Dear Members,
The Directors of the Company are pleased to present the 19th Annual Report
of the Company together with the audited financial statements for the financial year ended
31st March, 2023.
1. FINANCIAL HIGHLIGHTS AND THE STATE OF COMPANY'S AFFAIRS:
The Company's financial performance, for the year ended 31st March, 2023 is
summarized below:
Amt in (Rs.)
Particulars |
F.Y. 2022-23 |
F.Y 2021-22 |
Revenue from Operations |
Nil |
Nil |
Other Income |
35,14,09,623 |
7,66,87,000 |
Total Revenue |
35,14,09,623 |
7,66,87,000 |
Less: Expenses |
4,20,35,539 |
71,359,661 |
Profit before exceptional and extraordinary items and tax |
30,93,74,084 |
53,27,339 |
Profit Before Tax |
30,93,74,084 |
53,27,339 |
Less: Tax Expenses |
5,94,32,914 |
(2,52,000) |
Profit After Tax |
24,99,41,170 |
55,79,339 |
During the year, your Company has made profit of Rs. 24,99,41,170/- (Twenty-Four Crores
Ninety-Nine Lakhs Forty One Thousand One Hundred and Seventy Only) as compared to last
year profit of Rs. 55,79,339 /- (Fifty-Five Lakhs Seventy-Nine Thousand Three Hundred and
Thirty Nine only).
Your directors are expecting to achieve good performance and taking efforts to control
the cost and optimize the results in the coming year.

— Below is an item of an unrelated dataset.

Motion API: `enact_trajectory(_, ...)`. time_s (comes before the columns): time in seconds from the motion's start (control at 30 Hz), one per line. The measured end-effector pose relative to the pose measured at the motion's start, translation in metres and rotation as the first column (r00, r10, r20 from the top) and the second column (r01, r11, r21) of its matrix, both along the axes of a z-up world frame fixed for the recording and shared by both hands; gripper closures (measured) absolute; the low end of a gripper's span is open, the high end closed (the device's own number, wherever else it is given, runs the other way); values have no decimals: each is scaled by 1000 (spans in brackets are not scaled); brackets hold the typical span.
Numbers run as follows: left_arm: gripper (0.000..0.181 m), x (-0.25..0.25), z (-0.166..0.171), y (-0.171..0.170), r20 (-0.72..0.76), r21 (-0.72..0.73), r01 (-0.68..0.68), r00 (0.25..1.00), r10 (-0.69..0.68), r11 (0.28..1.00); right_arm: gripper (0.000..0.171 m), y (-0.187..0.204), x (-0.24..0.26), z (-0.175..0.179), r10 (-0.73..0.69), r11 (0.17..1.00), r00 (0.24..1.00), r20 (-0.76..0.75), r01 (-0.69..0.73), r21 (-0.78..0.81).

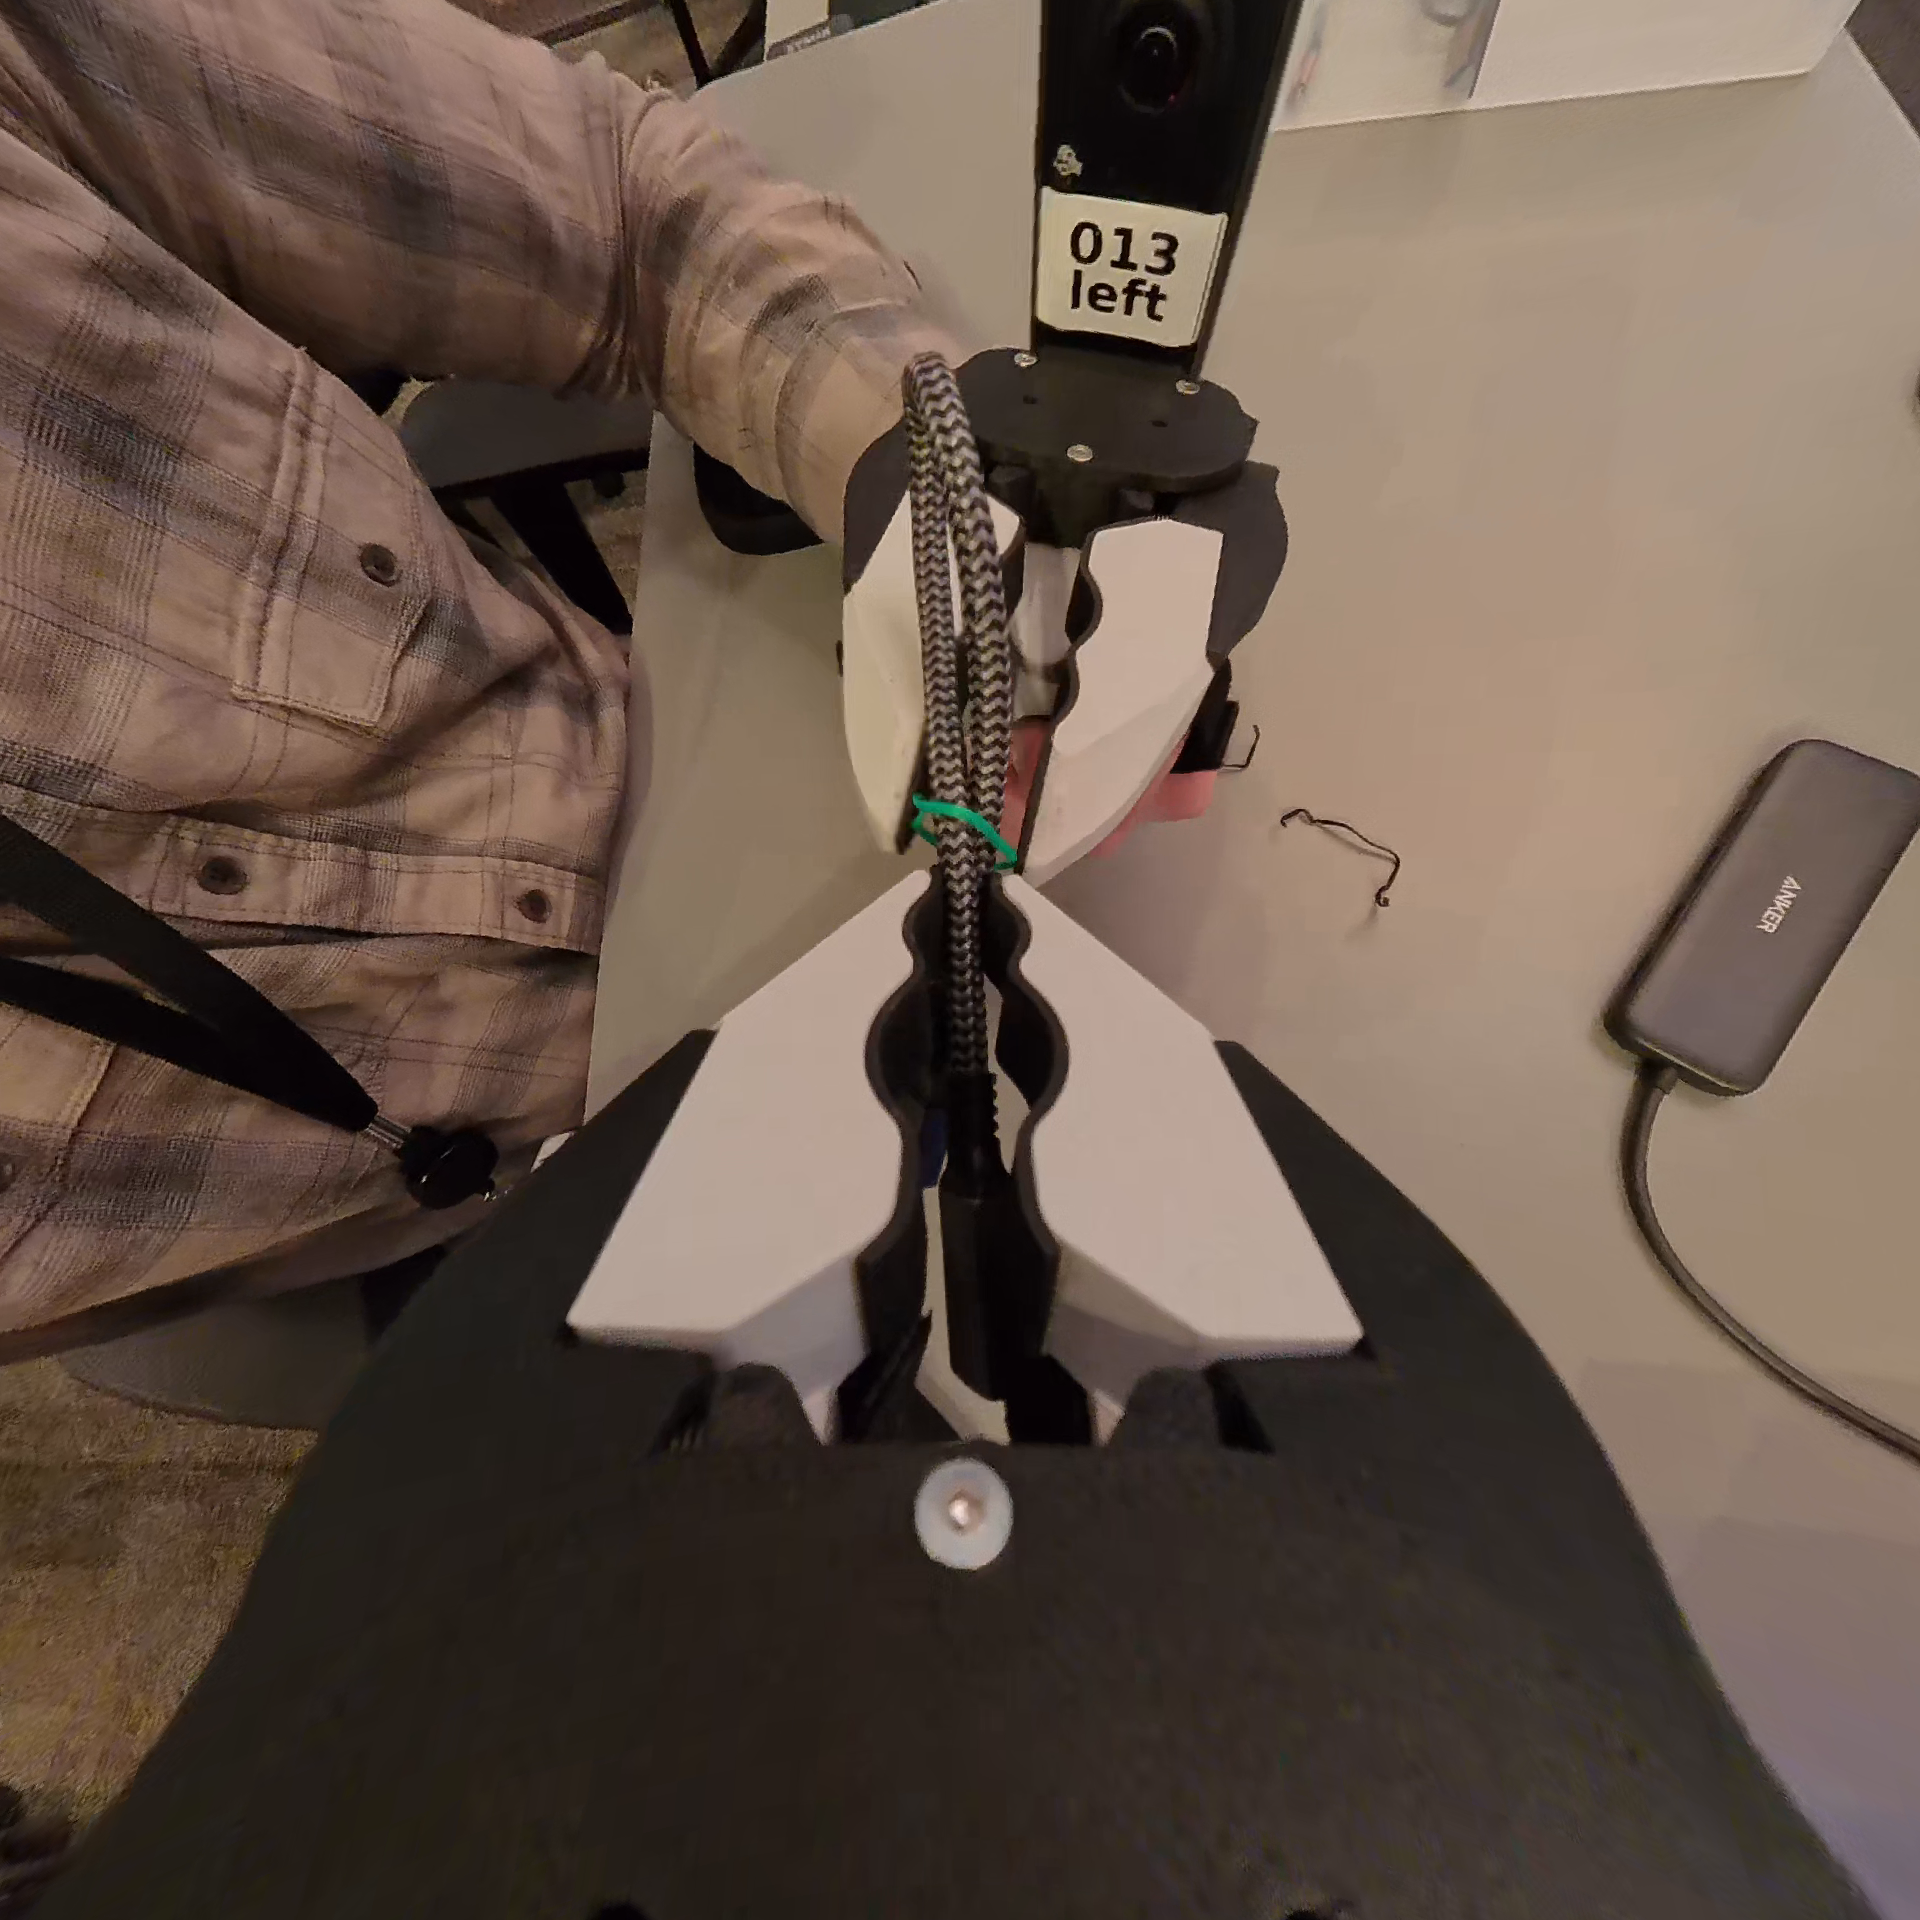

No material changes and commitments have occurred after the close of the financial year
2022-23 till the date of this Report, which affect the financial position of the Company.
2. SHARE CAPITAL
During the financial year 2022-23, there is no change in the Share Capital of the
Company.
3. DIVIDEND AND RESERVES
In order to conserve the resources for the ongoing projects of the Company, the Board
of Directors do not recommend any dividend for the financial year ended 31st
March, 2023. The details of reserves and surplus are provided in note no.4 of the notes to
the financial statement.
In order to conserve the resources for the ongoing projects of the Company, the Board
of Directors do not recommend any dividend for the financial year ended 31st
March, 2023. The details of reserves and surplus are provided in note no.4 of the notes to
the financial statement.
4. CASH FLOW
As required under Regulation 34 of the Listing Regulations, a Cash Flow Statement and
Standalone Financial Statement is part of the Annual Report.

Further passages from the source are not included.